WHAT THE EXERCISE ASKS: An image-free reproduction of the data below is needed: print it exactly.

SUPPLIED MATERIAL:
§ §
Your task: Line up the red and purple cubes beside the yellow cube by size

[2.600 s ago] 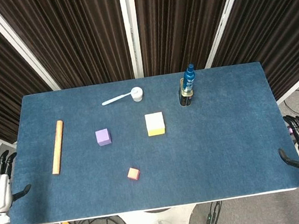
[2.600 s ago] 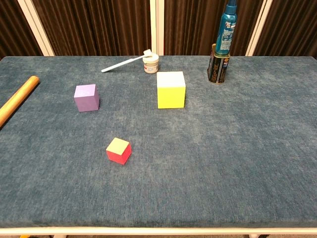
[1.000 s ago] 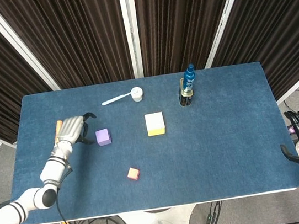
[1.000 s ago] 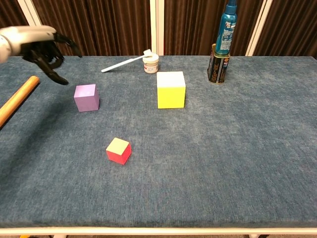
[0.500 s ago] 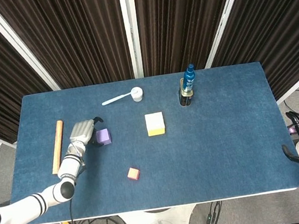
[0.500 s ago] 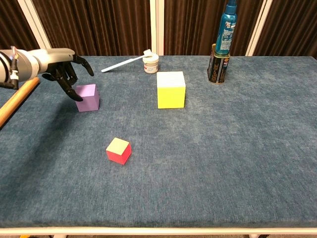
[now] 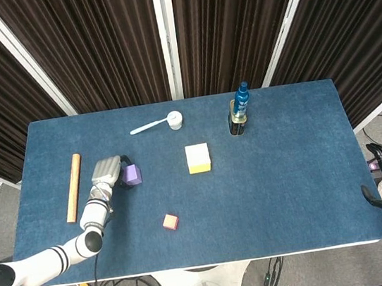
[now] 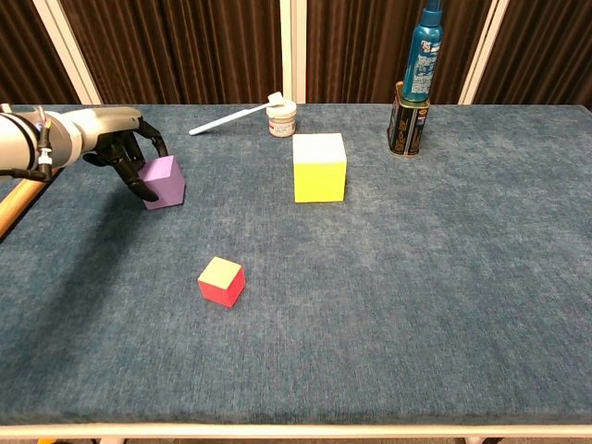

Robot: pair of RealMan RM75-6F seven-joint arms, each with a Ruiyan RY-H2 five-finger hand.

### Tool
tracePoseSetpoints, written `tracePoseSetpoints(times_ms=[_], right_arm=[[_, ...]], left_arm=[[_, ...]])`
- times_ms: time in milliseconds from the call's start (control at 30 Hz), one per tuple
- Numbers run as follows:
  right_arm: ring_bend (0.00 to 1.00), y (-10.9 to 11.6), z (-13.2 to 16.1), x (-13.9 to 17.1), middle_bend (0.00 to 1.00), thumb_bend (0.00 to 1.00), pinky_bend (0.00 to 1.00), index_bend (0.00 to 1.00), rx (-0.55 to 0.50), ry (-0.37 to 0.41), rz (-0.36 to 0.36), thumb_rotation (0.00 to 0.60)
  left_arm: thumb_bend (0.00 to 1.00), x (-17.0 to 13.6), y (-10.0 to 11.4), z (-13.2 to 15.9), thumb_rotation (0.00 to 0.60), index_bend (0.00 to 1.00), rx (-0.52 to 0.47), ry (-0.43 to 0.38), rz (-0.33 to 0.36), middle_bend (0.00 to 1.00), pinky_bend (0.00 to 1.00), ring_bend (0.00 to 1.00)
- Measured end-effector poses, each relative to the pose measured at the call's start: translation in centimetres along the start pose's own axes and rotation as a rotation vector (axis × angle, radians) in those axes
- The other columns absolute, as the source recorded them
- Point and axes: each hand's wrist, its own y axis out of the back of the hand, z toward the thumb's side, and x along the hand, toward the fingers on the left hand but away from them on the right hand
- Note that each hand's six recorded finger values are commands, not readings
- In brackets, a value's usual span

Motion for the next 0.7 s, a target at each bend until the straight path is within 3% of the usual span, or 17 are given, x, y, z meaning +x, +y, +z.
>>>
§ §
YOUR SOLUTION:
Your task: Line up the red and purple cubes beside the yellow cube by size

[2.600 s ago] 
[2.600 s ago] 
[1.000 s ago] 
[1.000 s ago] 
[0.500 s ago] 
[0.500 s ago] 
[now] 
[now] 

Robot: pair of RealMan RM75-6F seven-joint arms, each with a Ruiyan RY-H2 five-finger hand.

### Tool
tracePoseSetpoints, written `tracePoseSetpoints(times_ms=[_], right_arm=[[_, ...]], left_arm=[[_, ...]])`
- times_ms: time in milliseconds from the call's start (control at 30 Hz), one per tuple
- Numbers run as follows:
  right_arm: ring_bend (0.00 to 1.00), y (-10.9 to 11.6), z (-13.2 to 16.1), x (-13.9 to 17.1), middle_bend (0.00 to 1.00), thumb_bend (0.00 to 1.00), pinky_bend (0.00 to 1.00), index_bend (0.00 to 1.00), rx (-0.55 to 0.50), ry (-0.37 to 0.41), rz (-0.36 to 0.36), thumb_rotation (0.00 to 0.60)
  left_arm: thumb_bend (0.00 to 1.00), x (-17.0 to 13.6), y (-10.0 to 11.4), z (-13.2 to 15.9), thumb_rotation (0.00 to 0.60), index_bend (0.00 to 1.00), rx (-0.52 to 0.47), ry (-0.43 to 0.38), rz (-0.33 to 0.36), middle_bend (0.00 to 1.00), pinky_bend (0.00 to 1.00), ring_bend (0.00 to 1.00)
- Measured end-effector poses, each relative to the pose measured at the call's start: translation in centimetres along the start pose's own axes and rotation as a rotation vector (axis × angle, radians) in those axes
- The other columns absolute, as the source recorded them
- Point and axes: each hand's wrist, its own y axis out of the back of the hand, z toward the thumb's side, and x along the hand, toward the fingers on the left hand but away from them on the right hand
- Note that each hand's six recorded finger values are commands, not readings
- In brackets, a value's usual span

Motion for the next 0.7 s, a target at each bend until the straight path is within 3% of the usual span, or 17 are given, x, y, z meaning +x, +y, +z.
>>>

No further output is needed here.